→ **Your instructions**
All lines in the records below that hold "each" are to be shown.

[Entries provided Boundary: Start]

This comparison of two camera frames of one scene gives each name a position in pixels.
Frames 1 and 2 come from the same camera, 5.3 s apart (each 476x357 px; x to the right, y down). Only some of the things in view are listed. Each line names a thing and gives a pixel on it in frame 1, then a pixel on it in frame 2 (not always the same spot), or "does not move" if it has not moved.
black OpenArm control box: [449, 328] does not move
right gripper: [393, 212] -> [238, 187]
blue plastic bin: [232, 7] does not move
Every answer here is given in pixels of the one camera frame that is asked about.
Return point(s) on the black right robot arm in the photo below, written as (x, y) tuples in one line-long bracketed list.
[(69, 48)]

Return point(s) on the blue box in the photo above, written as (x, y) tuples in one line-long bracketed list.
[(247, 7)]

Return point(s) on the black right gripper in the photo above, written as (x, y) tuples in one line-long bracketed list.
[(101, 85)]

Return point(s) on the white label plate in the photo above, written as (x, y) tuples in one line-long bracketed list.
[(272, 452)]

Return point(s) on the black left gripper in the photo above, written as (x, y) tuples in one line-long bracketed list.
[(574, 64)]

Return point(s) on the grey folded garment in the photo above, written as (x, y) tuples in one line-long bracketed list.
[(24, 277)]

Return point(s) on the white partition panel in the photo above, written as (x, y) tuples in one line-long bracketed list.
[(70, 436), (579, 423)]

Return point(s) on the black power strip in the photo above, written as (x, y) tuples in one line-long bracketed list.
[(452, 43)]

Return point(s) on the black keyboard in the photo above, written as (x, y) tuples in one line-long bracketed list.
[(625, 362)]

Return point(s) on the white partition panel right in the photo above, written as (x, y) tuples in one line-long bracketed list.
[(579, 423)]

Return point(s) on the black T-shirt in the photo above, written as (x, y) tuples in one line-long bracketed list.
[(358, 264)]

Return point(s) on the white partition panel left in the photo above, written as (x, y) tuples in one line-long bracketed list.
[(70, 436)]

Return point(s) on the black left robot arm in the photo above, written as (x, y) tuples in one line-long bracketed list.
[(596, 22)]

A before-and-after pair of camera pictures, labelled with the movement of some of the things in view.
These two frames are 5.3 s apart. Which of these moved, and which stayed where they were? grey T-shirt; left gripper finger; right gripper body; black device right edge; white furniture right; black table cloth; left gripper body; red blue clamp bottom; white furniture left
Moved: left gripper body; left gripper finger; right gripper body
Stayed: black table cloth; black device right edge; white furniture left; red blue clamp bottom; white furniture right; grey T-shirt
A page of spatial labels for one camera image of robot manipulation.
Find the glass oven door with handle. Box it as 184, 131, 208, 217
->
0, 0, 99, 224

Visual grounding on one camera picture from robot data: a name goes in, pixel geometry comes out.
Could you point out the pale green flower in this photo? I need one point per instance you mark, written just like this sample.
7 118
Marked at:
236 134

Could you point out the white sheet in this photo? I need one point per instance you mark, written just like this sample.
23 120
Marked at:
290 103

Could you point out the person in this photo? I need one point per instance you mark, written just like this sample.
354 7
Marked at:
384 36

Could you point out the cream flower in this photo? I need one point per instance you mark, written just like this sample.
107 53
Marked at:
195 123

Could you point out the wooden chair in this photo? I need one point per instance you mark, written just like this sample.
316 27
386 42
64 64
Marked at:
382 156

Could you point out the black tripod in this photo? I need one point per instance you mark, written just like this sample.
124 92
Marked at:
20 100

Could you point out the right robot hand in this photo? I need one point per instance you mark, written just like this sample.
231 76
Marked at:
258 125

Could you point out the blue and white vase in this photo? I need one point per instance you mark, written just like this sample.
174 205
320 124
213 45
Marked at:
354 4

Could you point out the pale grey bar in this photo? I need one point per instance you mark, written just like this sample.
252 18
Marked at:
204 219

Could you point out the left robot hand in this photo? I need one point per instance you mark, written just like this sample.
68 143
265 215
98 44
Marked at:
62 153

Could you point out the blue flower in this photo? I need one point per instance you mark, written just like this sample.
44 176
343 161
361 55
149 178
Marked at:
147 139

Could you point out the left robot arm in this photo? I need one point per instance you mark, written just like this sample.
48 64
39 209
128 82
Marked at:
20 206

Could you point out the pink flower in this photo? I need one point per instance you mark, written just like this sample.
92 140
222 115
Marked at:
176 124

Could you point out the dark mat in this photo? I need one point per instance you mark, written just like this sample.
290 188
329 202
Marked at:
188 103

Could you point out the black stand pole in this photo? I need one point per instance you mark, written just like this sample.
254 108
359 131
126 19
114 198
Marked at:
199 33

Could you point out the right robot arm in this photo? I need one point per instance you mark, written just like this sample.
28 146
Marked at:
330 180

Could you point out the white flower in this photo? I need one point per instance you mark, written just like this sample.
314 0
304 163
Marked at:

[Entries provided Boundary: End]

→ **Reply to the exercise**
This comparison of two camera frames of one scene gives each name a position in pixels.
Frames 1 and 2 come from the same camera, 5.3 s apart (each 476x357 px; x to the right, y down). Only some of the things in view are listed. Each line names a thing and gives a pixel on it in frame 1, then a pixel on it in frame 2 (not always the same spot), or "does not move" if it has not moved.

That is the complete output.